Nació el 22 de octubre de 1071, su futuro estaba ya definido. Pertenecía, por cuna, a la familia más importante, poderosa e influyente del territorio occitano. Estaba, pues, claramente predestinado a desarrollar una brillante carrera política y militar. De hecho, fue IX Duque de Aquitania y VII Coms de Peitieus, y como tal intervino en las Cruzadas y guerreó con todos sus vecinos (en el Tolosanés, en Languedoc, en Aragón...).
Lo que ya no estaba previsto era que pasaría a los anales por inaugurar uno de los períodos literarios más brillantes y conmovedores de la historia: la literatura trovadoresca.
A finales del siglo XI y principios del XII la nobleza no sólo era bastante iletrada; en muchos casos era radicalmente analfabeta. Y no es que no tuvieran los medios para ilustrarse, no; precisamente los pocos instruidos de la época pertenecían a la nobleza más rancia, al aparato administrativo… o al clero. Por eso, teniendo quien les pusiera por escrito cada carta, edicto u ocurrencia, ¿quién se iba a devanar los sesos peleando con un latín ya agonizante o con las nuevas lenguas que surgían entre sus cenizas?

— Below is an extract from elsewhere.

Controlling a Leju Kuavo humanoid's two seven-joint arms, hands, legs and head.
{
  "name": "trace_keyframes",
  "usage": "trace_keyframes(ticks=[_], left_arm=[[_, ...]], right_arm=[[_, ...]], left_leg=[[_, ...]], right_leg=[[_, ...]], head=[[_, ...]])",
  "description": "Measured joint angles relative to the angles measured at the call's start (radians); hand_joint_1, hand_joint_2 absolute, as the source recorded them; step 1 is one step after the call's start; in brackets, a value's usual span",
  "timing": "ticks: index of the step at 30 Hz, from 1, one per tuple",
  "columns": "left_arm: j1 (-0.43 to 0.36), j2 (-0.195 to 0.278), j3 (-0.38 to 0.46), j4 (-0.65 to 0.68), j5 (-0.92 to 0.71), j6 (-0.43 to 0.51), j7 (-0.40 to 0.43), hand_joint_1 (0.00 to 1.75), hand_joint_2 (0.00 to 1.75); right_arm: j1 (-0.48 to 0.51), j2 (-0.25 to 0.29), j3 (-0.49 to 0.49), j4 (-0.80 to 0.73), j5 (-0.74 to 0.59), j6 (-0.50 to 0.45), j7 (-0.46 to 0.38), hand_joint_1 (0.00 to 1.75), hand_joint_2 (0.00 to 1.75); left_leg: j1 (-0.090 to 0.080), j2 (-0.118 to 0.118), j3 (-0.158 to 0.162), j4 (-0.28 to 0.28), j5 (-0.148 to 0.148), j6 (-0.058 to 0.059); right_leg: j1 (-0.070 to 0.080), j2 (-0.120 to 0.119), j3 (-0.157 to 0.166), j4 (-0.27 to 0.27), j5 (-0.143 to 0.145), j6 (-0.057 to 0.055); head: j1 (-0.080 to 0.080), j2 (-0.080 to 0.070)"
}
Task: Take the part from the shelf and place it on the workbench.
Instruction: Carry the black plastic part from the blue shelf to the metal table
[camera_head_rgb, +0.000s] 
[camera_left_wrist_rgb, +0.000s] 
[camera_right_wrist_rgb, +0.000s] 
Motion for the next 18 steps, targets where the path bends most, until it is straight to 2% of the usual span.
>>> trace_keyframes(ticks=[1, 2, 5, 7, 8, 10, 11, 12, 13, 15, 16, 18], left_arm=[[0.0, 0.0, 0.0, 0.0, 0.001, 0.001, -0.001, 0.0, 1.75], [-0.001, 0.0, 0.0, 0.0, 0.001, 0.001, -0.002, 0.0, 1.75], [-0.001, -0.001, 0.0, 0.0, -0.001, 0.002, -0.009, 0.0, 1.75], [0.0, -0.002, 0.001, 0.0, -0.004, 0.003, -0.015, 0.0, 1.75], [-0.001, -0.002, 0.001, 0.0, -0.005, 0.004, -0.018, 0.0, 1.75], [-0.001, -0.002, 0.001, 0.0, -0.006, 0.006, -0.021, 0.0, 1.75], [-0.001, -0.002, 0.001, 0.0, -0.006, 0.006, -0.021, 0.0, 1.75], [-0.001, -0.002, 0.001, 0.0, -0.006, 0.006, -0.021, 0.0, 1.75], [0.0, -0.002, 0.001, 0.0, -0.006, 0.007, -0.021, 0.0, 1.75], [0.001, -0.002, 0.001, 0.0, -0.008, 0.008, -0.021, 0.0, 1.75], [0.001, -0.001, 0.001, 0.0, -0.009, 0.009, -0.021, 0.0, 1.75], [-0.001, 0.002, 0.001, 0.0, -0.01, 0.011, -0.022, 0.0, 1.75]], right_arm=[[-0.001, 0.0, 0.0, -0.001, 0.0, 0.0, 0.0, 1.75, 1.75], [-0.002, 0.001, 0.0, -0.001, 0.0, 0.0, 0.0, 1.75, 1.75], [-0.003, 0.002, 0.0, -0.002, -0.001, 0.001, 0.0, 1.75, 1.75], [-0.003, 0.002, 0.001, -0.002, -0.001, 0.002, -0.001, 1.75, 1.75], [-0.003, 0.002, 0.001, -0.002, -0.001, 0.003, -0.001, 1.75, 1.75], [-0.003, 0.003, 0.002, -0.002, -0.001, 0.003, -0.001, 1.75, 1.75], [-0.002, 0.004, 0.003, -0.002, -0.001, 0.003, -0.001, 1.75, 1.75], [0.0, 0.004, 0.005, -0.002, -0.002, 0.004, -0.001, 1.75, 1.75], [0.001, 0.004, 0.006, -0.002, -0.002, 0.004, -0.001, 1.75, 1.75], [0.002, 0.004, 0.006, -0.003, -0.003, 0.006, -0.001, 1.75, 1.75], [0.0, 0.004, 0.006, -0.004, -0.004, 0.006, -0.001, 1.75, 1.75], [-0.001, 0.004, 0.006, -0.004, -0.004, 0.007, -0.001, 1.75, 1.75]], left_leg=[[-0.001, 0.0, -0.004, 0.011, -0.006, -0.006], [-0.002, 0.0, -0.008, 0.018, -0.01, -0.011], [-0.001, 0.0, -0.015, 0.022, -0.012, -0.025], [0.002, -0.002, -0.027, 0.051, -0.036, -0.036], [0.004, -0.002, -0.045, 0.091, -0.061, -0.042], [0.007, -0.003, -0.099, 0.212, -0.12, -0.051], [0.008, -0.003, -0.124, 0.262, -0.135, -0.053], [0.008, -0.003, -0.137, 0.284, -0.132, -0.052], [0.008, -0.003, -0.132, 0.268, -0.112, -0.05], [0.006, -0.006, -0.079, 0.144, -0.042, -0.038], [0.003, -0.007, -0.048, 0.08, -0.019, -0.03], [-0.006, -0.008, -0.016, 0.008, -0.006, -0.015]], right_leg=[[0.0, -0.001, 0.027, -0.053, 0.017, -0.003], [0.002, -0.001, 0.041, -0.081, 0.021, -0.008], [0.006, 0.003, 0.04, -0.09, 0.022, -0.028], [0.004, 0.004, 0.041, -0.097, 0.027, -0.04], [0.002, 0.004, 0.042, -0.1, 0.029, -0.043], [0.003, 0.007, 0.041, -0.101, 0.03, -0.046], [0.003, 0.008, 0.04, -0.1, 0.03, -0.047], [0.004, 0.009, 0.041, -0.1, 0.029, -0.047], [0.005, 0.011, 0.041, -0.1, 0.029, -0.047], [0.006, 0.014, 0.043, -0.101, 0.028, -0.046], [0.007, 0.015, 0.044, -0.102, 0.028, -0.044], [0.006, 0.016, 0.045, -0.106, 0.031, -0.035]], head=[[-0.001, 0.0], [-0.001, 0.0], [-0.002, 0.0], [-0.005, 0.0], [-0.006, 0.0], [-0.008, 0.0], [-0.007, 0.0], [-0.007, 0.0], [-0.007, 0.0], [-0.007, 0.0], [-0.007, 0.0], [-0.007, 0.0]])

Guilhem fue la gran excepción de su época, y no sólo él dio lustre a la reciente langue d’oc, separada literariamente de su vecina langue d'oïl en el s. X, sino que instauró una dinastía de difícil parangón en la historia. Recordemos que su hija fue la indómita Leonor de Aquitania, feminista y protectora de las artes y las letras, en cuya corte florecieron Chrétien de Troyes o André le Chapelain -Andreas Capellanus-, entre otros, y nieto suyo fue el legendario Ricardo Corazón de León, perfecto ejemplo de acabado caballero, de courtoisie, que podía componer poesía tanto en francés como en occitano.
A Guilhem le cabe el honor de haber sido el primer trovador con producción escrita conocida de la historia, aunque se sabe el nombre de un contemporáneo suyo, Ebles de Ventadorn, muy celebrado en la época, cuyas obras se han perdido. Sea como fuere, él abrió una nómina que, hasta mediados del s. XIV, había dado al género 123 autores conocidos y un buen puñado de composiciones anónimas, según el definitivo estudio que el gran Martín de Riquer, medievalista y provenzalista insigne y maestro de maestros -cuyo nombre incluso tiene resonancias trovadorescas-, hace en su obra “Los trovadores”. (3 tomos, Ariel, 1983)

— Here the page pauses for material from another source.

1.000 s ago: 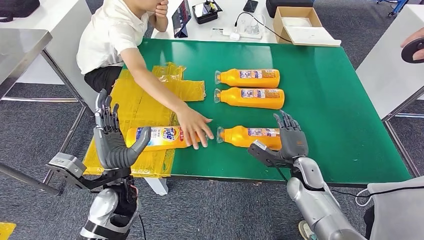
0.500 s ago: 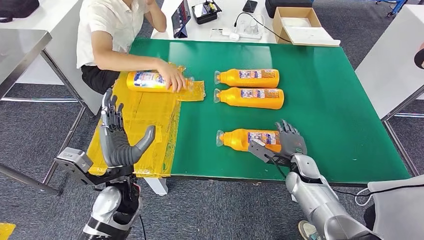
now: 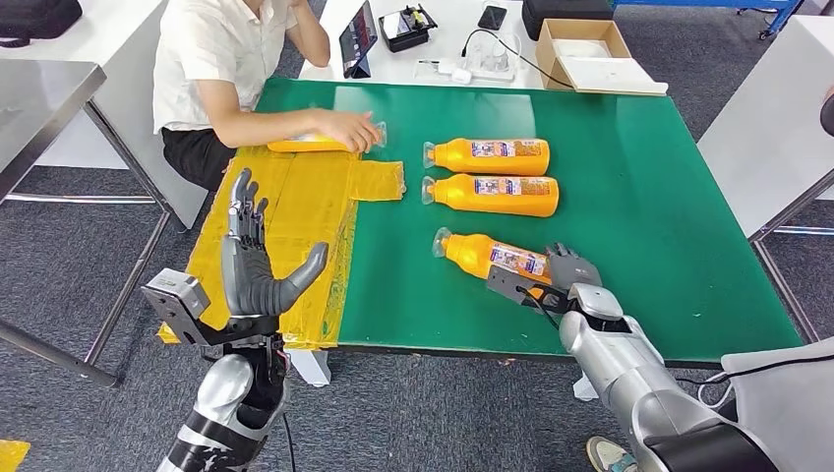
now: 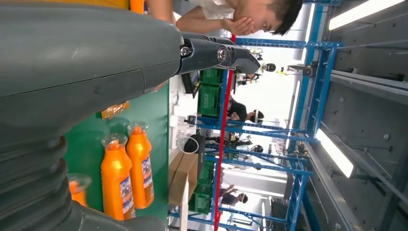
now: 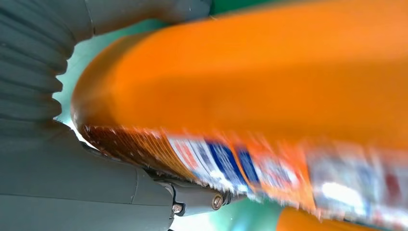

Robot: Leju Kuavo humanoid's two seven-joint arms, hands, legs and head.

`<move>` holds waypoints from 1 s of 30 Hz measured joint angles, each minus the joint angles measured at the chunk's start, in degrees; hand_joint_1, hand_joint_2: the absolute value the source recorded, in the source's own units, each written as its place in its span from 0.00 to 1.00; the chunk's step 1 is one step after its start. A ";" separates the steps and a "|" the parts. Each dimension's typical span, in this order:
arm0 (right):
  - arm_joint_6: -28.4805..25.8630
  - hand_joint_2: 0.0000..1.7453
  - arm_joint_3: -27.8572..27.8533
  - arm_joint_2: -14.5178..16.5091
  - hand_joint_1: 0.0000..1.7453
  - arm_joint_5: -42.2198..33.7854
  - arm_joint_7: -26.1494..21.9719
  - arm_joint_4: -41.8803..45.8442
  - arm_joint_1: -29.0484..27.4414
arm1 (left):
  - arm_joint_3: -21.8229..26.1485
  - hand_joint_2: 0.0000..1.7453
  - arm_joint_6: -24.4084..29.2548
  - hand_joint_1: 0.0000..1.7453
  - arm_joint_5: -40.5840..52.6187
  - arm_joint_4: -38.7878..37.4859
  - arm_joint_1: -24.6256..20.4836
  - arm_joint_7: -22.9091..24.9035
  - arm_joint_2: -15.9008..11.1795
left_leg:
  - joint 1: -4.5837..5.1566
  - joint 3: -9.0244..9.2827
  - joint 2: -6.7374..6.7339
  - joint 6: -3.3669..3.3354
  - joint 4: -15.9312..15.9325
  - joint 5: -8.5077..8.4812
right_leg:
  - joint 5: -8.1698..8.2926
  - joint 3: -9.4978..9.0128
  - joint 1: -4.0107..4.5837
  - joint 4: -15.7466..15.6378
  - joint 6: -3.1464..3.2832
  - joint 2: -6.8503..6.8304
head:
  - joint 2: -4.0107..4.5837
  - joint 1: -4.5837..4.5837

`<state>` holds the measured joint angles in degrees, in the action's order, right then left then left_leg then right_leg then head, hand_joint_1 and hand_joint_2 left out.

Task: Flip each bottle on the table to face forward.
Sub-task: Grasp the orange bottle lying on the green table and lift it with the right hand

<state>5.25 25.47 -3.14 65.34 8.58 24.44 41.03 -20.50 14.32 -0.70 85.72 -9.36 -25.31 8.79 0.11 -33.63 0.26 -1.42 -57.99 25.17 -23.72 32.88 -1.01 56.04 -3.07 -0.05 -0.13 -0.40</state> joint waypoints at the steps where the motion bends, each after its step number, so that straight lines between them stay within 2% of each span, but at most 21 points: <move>1: -0.07 1.00 0.02 -0.04 1.00 -0.63 -1.03 -0.11 0.06 | 0.00 1.00 -0.09 0.00 0.01 -0.15 -0.05 0.01 0.01 | 0.00 0.01 0.00 0.00 0.00 0.00 | 0.00 -0.01 0.00 0.00 0.00 0.00 | 0.00 0.01; 5: -0.43 1.00 -1.01 -0.21 1.00 -6.32 -8.47 -0.19 0.09 | 0.00 1.00 -0.18 0.00 -0.02 -0.35 -0.07 0.01 0.00 | 0.00 0.05 -0.07 0.00 0.00 0.00 | 0.02 -0.05 0.01 0.00 0.00 0.03 | 0.00 0.01; 8: -0.76 1.00 -1.79 -0.22 1.00 -8.24 -11.23 -0.17 -0.15 | -0.03 1.00 -0.18 0.00 -0.09 -0.35 -0.08 -0.01 -0.01 | -0.01 0.09 -0.18 0.01 0.00 0.01 | 0.04 -0.02 0.02 0.00 -0.01 0.08 | 0.00 -0.01; 30: -0.83 1.00 -2.93 -0.18 1.00 -8.61 -11.70 -0.17 -0.36 | -0.09 1.00 -0.18 0.00 -0.24 -0.35 -0.07 -0.02 -0.01 | -0.05 0.09 -0.18 0.01 0.00 0.01 | 0.03 -0.03 0.05 0.01 -0.01 0.08 | 0.00 -0.02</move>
<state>4.42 22.53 -3.32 56.73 -3.13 24.26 40.67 -20.59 14.14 -0.94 85.37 -9.44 -25.33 8.78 0.05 -33.54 0.09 -1.41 -57.99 25.17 -23.68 32.85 -0.96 56.05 -3.08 0.03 -0.13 -0.42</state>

Es cierto que la producción de Guillermo de Aquitania -nombre con el que ha pasado a la literatura- es corta, sólo 11 canciones conservadas, pero atesora una calidad formal acendrada y, sin salirse de los temas recurrentes –que para eso es el que marca el camino-, sorprende por su finura y originalidad unas veces, y otras por su ironía y una sensualidad rayana en lo grosero. La perfección de su versificación, de la que es consciente, hace suponer que tuvo maestros, y que el género llevaba rodando algún tiempo, y es más que probable que debamos a su noble origen la cantidad de datos de todo tipo que conservamos de él y afortunadamente también las canciones.